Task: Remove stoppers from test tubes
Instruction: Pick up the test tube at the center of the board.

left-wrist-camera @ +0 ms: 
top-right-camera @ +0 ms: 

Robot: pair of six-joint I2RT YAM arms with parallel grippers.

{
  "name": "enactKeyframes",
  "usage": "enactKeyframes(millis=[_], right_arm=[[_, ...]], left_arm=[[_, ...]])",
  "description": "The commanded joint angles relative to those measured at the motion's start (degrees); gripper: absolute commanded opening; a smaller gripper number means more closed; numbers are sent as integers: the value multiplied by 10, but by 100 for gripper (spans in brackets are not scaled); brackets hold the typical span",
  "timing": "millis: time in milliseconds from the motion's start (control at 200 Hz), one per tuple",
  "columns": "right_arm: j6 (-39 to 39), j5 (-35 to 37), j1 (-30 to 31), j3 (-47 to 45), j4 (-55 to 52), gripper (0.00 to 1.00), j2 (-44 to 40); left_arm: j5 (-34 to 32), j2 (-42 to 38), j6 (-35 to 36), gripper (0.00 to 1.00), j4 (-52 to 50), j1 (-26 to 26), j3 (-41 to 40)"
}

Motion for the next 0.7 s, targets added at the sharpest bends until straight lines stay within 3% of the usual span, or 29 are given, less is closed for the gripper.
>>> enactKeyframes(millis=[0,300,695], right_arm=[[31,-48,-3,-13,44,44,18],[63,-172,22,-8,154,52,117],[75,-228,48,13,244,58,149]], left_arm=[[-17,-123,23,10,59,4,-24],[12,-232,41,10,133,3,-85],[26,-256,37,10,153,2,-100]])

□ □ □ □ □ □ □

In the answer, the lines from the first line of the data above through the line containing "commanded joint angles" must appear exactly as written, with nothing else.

■ **SOLUTION TO THIS TASK**:
Task: Remove stoppers from test tubes
Instruction: Pick up the test tube at the center of the board.

left-wrist-camera @ +0 ms: 
top-right-camera @ +0 ms: 

Robot: pair of six-joint I2RT YAM arms with parallel grippers.

{
  "name": "enactKeyframes",
  "usage": "enactKeyframes(millis=[_], right_arm=[[_, ...]], left_arm=[[_, ...]])",
  "description": "The commanded joint angles relative to those measured at the motion's start (degrees); gripper: absolute commanded opening; a smaller gripper number means more closed; numbers are sent as integers: the value multiplied by 10, but by 100 for gripper (spans in brackets are not scaled); brackets hold the typical span",

This answer leaves nothing further to address.